Free, fully-local voice dictation
Project description
yohoho
speak. it types. — free, fully-local voice dictation for developers.
yohoho turns speech into text entirely on your machine. Hit a hotkey, talk, and an on-device model
(NVIDIA Parakeet) transcribes your speech and pastes the text into whatever app is focused. No cloud,
no API key, no subscription — your voice never leaves your laptop.
It's a free, open-source alternative to Wispr Flow and VoiceInk, for people who'd rather own their tools than rent them. (The name is Brook's laugh from One Piece crossed with the "yo ho ho" shanty — a laugh is a voice, after all.)
Status
Working on macOS today.
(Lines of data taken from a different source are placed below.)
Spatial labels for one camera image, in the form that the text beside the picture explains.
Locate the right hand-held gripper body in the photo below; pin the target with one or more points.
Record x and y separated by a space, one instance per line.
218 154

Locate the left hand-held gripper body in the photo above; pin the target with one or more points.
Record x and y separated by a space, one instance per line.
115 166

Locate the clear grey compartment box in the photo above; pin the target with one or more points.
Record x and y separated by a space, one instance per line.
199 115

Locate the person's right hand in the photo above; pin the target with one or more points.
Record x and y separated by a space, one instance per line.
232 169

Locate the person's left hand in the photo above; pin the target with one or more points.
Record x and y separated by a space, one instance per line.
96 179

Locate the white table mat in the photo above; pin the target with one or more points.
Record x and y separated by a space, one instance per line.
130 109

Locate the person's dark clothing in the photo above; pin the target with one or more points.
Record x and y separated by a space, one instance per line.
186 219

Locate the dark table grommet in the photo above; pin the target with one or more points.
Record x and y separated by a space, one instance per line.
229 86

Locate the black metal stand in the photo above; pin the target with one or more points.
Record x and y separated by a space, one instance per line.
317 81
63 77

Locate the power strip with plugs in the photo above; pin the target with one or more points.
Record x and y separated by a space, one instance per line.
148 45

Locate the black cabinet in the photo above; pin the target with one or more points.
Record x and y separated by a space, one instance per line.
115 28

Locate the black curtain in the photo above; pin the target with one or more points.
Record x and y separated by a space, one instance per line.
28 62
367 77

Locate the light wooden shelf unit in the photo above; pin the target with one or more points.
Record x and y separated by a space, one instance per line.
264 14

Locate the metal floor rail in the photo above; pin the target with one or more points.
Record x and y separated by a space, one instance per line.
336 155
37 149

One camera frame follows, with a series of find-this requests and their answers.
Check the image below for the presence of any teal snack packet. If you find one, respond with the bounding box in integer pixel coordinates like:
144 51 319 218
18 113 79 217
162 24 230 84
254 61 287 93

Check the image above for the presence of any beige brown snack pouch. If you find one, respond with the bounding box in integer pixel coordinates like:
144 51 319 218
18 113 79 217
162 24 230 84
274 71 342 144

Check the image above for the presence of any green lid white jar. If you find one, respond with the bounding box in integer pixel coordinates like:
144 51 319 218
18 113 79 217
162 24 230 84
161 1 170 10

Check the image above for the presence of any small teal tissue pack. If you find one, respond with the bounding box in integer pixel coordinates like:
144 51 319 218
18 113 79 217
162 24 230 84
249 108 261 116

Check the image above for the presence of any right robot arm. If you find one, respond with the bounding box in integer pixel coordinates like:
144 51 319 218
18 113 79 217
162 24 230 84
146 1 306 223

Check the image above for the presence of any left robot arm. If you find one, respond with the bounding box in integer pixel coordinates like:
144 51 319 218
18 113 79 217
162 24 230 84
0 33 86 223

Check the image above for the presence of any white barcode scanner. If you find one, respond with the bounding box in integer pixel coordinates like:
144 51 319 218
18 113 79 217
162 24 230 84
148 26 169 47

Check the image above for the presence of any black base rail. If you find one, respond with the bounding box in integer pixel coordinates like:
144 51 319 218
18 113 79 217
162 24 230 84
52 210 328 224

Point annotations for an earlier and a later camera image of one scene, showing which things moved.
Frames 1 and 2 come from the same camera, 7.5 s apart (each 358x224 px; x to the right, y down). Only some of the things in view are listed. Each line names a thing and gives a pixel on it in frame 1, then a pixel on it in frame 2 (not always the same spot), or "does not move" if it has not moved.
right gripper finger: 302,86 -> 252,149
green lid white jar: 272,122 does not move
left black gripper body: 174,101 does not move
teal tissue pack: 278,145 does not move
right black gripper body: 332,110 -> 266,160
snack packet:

Press the hotkey, speak, press again — your words transcribe on-device and paste at the cursor, with a live dot-matrix panel and on/off chimes. Windows and a one-line installer are next.
| ✅ Working (macOS / Apple Silicon) | global hotkey, on-device transcription (Parakeet int8), live dot-matrix status panel, auto-paste, on/off chimes, run-on-login |
| 🚧 Next | smoother permission setup, background-daemon supervisor, Windows adapter |
Install & set up (macOS)
Install with whichever you have — each puts a yohoho command on your PATH:
npm i -g @by-k4n/yohoho # Node users — bootstraps Python via uv under the hood
uv tool install yohoho # uv users
pipx install yohoho # pipx users
The npm install adds yohoho to your PATH automatically (it lands in npm's global bin) — open a
new shell and you're set, no Python needed. With uv or pipx, if yohoho isn't found afterward,
run uv tool ensurepath (or pipx ensurepath) once to add their bin directory, then restart your shell.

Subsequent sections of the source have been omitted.